Le BGV — année 2026
Éditorial du BGV n°249
Inverser les priorités
En cette fin d’année, certaines informations liées à l’éducation ont fait la une des journaux et d’autres parfois plus importantes sont passées sous les radars.
L’épreuve anticipée de mathématiques du baccalauréat. Tout est dans le dernier mot. Le baccalauréat attire la lumière alors que l’effet de l’enseignement spécifique de tronc commun sur les compétences des élèves, les conséquences de l’introduction de cette nouvelle épreuve sur leurs choix de spécialité et l’impact de ces notes dans leur résultats Parcoursup ne seront pas connus avant plusieurs années. Pour l’instant, on peut seulement constater que les propos du ministre sonnent creux : « Cette nouveauté [une épreuve anticipée de mathématiques] permet de donner toute leur place à la pensée mathématique et au raisonnement scientifique, tout au long du parcours de chaque élève. »
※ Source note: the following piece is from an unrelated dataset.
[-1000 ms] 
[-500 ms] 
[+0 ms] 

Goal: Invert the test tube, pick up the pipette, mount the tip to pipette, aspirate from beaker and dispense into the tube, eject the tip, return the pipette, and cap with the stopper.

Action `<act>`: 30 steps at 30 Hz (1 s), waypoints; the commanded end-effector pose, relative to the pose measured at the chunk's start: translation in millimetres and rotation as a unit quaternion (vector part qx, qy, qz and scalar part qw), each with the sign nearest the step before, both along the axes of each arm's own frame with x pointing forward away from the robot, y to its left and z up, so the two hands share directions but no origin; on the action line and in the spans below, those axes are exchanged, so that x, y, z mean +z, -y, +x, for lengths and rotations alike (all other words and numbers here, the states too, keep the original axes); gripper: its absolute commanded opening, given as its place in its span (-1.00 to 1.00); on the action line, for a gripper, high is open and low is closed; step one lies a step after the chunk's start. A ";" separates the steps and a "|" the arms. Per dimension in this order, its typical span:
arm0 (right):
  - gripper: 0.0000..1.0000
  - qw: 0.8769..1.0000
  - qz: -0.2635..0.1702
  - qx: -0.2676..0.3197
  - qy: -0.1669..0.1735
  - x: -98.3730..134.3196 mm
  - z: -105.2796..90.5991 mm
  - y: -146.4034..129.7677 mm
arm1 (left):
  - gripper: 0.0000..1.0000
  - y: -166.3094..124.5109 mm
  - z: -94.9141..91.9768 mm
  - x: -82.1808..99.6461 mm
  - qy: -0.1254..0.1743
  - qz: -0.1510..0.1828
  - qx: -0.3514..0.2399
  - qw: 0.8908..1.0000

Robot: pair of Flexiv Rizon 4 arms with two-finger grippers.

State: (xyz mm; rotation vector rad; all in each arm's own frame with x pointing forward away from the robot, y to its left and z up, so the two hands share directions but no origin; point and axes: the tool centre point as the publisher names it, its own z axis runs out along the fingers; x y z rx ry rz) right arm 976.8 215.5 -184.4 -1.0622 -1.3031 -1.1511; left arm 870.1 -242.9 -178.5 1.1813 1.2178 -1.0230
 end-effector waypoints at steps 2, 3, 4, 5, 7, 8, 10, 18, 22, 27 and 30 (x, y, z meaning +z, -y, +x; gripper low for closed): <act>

Comment un examen pourrait-il poursuivre ce but ? Comment donner sa place à la pensée mathématique en donnant aux élèves le goût de chercher quand le temps manque pour couvrir tout le programme ? Comment développer le raisonnement scientifique sans résoudre des problèmes ?
Un autre sujet a été ignoré par la presse, sujet plus complexe à traiter, celui de la modification de la formation initiale et de la place des concours d’enseignement. L’APMEP a souligné depuis plusieurs années les difficultés soulevées par la position du concours en fin de Master 2 et les conditions de travail des candidat·es qui devaient mener de front un concours, la charge d’une classe et un mémoire. Nous ne nous étions pas opposés dans ce cadre à l’avancement du concours. Cependant, on voit une fois de plus combien la précipitation, la centralisation des décisions et le manque d’écoute du terrain ont des conséquences néfastes sur les étudiant·es et les personnels. Quelques exemples : l’affectation des lauréat·es est définie de manière centralisée dès le Master 1. La carte des formations est donc très contrainte. Certaines formations sont centralisées à l’échelle d’une académie ce qui va rendre difficile la mise en stage (particulièrement pour les concours d’enseignement au lycée professionnel). L’effectif de certains INSPE baisse beaucoup ce qui fragilise les postes des collègues déjà impactés par l’obligation que 50 % de la formation soit assurée par des collègues en poste dans les établissements du primaire ou du secondaire. Cette dernière préconisation pourrait avoir du sens si elle n’était pas appliquée de manière dogmatique, niant l’expertise des formateurs et formatrices en poste dans les INSPE et la nécessaire formation des futurs collègues, le travail de concertation autour des nouveaux contenus. Malgré nos interpellations sur le sujet, il ne sera pas possible d’obtenir deux ans de report pour préparer l’agrégation. Dans ce cas, quelle décision prendront les étudiant·es les plus fragiles socialement : prendront-ils le risque de poursuivre leur formation disciplinaire ou chercheront-ils à sécuriser leur parcours ?
Tout cela montre bien que le manque d’écoute du terrain, les décisions hâtives répondant davantage à un calendrier politique qu’à l’intérêt de nos élèves ainsi que le peu de considération accordé à nos conditions de travail, ont des conséquences délétères.
C’est pour que ces priorités s’inversent que les membres du bureau et du comité réfléchissent, interpellent nos instances. C’est pour porter votre voix qu’ils et elles s’engagent. Et c’est cet élan collectif qui permettra d’avancer.